Drupal 8 sets a new standard for ease of use, while offering countless new ways to tailor and deploy your content to the Web. You should be able to easily customize data structures, listings, and pages, and take advantage of new capabilities for displaying data on mobile devices, building APIs, and adapting to multilingual needs.

Drupal 8 introduced several new features as well:
• Core: Symfony for a framework: This is the biggest change in Drupal. Symfony 2 is a powerful, pluggable, and robust PHP framework, which utilizes the object-oriented architecture of PHP 5.3 for effectiveness. Symfony is very feature rich, object-oriented and based on the MVC-architecture – the principles that Drupal has been aspiring for.

Drupal developers will have to be less concerned with writing the basic functionality, which will now be handled by Symfony.

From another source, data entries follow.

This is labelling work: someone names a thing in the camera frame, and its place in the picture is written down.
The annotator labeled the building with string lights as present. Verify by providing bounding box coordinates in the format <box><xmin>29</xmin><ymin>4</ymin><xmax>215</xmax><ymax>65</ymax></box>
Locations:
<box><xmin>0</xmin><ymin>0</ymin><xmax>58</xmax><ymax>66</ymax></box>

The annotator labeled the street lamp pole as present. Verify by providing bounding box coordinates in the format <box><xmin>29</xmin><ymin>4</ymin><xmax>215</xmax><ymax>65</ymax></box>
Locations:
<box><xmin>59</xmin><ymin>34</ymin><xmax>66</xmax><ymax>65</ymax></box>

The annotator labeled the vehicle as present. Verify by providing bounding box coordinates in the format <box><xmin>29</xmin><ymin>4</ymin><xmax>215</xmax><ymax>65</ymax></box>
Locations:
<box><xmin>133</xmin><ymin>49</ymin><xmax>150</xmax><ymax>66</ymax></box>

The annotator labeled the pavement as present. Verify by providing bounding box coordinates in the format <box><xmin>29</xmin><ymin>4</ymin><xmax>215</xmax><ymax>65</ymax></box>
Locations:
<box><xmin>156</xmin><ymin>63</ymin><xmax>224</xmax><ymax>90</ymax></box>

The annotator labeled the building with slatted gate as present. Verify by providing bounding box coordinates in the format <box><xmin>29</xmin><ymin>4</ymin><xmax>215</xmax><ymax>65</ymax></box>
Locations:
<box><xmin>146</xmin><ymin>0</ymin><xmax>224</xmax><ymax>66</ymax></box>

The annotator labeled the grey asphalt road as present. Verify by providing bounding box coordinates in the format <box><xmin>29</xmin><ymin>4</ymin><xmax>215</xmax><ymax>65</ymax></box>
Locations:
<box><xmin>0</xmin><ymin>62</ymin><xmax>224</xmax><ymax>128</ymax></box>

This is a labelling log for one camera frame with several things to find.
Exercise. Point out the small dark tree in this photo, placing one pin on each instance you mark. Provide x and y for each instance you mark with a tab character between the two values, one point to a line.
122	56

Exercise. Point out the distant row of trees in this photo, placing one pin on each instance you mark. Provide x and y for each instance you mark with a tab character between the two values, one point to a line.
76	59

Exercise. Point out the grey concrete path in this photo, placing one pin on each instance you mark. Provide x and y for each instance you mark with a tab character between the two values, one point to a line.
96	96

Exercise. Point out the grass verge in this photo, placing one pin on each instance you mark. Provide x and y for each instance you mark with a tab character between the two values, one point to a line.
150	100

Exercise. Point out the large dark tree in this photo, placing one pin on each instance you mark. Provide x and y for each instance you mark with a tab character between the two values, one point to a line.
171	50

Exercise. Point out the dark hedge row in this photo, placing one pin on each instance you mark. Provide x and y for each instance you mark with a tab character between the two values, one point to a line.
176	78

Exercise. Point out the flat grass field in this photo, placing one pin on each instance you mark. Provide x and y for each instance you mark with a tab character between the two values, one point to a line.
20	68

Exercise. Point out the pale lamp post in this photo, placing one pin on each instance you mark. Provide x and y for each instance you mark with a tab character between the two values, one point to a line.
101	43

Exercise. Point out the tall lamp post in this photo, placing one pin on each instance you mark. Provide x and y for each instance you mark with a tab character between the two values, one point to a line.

• Theming: The theming engine will be Twig: Twig replaces Drupal’s previous PHP framework, making for a more secure, faster, and more flexible template engine. Automatic output escaping and sandboxing features are built-in to the system to make your theme safer.

• Mobile Support (Responsive): The Drupal Mobile Initiative has been very active. In Drupal 8, all built-in themes are responsive, and even administration pages are a snap to use on mobile devices. It’s clear that that the web is moving towards mobile with giant strides. With Drupal 8 will now be working with mobile devices out of the box, and will play better with creating functionality and presentation for mobile platforms.

• Views, Out of the box: Views is now built into the core CMS and it is deeply integrated. The front page listing is now a view, as are several administration pages. It means you can now easily customize the front page, listing blocks, and more. It also means you can simply create custom admin pages, customize filters and actions.

• Authoring & Media: No less a personage than Dries Buytaert held that till D7, Content authoring was one of the weakest point for Drupal. The Sparc project was written to try & overcome that. Spark is a powerful tool that brings content authoring to a new level with inline AJAX editing of pages. There is also enhancement for the content management admin interface as well.

• Internationalization – Multilingual Capabilities: Language support has consistently been beefed up with each new Drupal release.
Drupal 8 core speaks any language and no need to install any additional modules for internationalization. With Drupal 8 you can:
– Translate anything in the system with built-in user interfaces.
– Build pages with Views language filtering and block visibility.
– Get software translation updates automatically from the Drupal community.

• Configuration Management: In Drupal 8, configuration is moved to CMI, and unique ids (UUIDs) are assigned to content items. That will allow migrating or moving content from server to server without having to reconfigure the settings of fields and content types and will provide unique identification of content items. It even lets you use version control for configuration. With Drupal 8 you can keep configuration data in files, separate from production data in the database.

• Built-in Web Services: Drupal 8 implements state-of-the-art Hypertext Application Language (HAL). Drupal 8 allow to expose content as JSON or XML, authenticate a client with HTTP authentication, and expose views-generated lists as services. With Drupal 8 you can do more, possibilities are endless.

• Data Migration: Drupal 8 includes content import tools to enable you to import contents from Drupal 6 or Drupal 7 sites into the new version.

Some Other Features of Drupal 8:
• Field Power
• Better markup with HTML 5
• Modern PHP concepts & standards
• ObjectOriented Programming
• Uses several best libraries like Composer, PHPUnit, Guzzle, Zend Feed Component, Assetic, Backbone and others.

With more than 200 new features and improvements, the world’s leading open source web content management platform will win you over!